Getting the drug to the market invariably involves toxicity tests. This phase is significantly more expensive in terms of time and money than either lead discovery or drug design. Table 3 lists the important toxicity parameters for which Saquinavir and its analogs S1 and S2 were tested. Potential mutagenicity of a molecule predicted by AMES test suggests that all of the three molecules have a probability of positive AMES test below 1 indicating almost no potential for mutagenicity and can be used as drug (Table 3). Moreover, none of the three molecules have any genotoxicity hazard. In silico test to measure whether Saquinavir and its analogs may (not) block the HERG K+ ion channels of the heart suggest S2 to be a better molecule with minimum HERG inhibition value of 0.12 followed by S1 (0.13) and Saquinavir drug (0.14). The LD50 value which measures the dosage in mg/kg which is fatal for an organism was least for Saquinavir but increased for S1 and S2 implying thereby that even at higher doses the two analogs would not be fatal. Toxicity increases numerically. This study places all the three molecules in similar toxicity category of 3 or 4. No endocrine disruption was noted for all the three ligands studied herein. Note that the HIV which causes immune deficiency creates a situation where the lesser the health effects of an administered molecule on the housekeeping organs the better it is for long term use upon infection. The various health effects listed in Table 3 suggest S2 to be the safest among the three ligands with its significantly lowered effect on cardio-vascular system and lungs that suggest important health implications. The maximum recommended daily dose (MRDD) in correspondence with LD50 above assigns the largest value to S2 (13.79 mg/kg/day) > S1 (8.50 mg/kg/day) which is better than the marketed drug (Table 3). Results suggest that analog S2 has more potential to evade the problem of drug resistance mutation against HIV-1 PR subtype-A. S2 can be further developed and tested clinically as a real alternative drug for HIV-1 PR across the clades in future.

Conclusion

Computational lead discovery and lead design can be attempted using chemoinformatics tools and resources.
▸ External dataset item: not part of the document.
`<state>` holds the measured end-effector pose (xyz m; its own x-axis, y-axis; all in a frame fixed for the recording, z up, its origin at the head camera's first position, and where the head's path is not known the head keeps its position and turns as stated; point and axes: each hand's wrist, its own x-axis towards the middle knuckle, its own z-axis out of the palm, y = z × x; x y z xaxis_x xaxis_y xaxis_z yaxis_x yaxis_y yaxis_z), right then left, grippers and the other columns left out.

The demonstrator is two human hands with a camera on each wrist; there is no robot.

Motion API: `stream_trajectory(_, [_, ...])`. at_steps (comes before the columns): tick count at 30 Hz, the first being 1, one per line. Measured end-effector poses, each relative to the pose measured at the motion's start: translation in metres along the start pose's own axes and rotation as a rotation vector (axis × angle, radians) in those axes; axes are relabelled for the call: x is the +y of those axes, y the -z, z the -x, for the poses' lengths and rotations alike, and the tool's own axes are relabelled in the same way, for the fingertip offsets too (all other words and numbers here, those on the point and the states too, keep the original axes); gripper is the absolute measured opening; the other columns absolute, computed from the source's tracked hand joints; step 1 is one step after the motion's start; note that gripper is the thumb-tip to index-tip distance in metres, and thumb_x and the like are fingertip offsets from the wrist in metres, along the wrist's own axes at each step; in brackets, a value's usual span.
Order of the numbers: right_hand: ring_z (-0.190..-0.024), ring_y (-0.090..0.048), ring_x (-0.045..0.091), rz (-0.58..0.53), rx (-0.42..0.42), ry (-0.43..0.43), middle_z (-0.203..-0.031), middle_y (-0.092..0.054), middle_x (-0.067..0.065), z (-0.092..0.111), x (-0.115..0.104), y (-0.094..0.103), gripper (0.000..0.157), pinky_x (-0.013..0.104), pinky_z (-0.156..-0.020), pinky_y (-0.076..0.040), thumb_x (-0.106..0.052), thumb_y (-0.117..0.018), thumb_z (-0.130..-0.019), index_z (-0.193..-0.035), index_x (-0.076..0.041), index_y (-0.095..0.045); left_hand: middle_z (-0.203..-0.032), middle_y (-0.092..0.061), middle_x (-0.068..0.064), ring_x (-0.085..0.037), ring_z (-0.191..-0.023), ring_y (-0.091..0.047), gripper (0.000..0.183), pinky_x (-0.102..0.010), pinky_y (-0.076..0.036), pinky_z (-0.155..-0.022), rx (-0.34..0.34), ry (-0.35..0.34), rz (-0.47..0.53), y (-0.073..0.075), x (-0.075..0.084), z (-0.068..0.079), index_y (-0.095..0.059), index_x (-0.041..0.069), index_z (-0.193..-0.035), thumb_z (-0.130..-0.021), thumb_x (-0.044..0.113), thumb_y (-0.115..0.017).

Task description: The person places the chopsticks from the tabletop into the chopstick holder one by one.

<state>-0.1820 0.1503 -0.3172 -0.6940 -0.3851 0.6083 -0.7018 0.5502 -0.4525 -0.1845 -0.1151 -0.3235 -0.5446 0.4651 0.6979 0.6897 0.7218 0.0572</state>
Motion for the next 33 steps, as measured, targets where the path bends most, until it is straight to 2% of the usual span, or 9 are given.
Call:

Analogs S1 and S2 of Saquinavir, the approved drug were computationally designed and tested for binding to the drug target, and also with respect to toxicity profile. The position N2 of Saquinavir inhibitor can perhaps be potentially targeted for designing new but potential HIV-PR drugs. Among the two analogs studied the designed molecule S2 appears to be the best. S2 has a better pharmacodynamic profile and all desirable physico-chemical properties required as a drug. It can therefore be concluded that for a realistic understanding of the identified lead analog S2, in vitro and/or in vivo tests in animal models may be carried out prior to its recommendation as a drug.

Conflict of interest

There is no conflict of interest and all the authors have contributed equally to this work.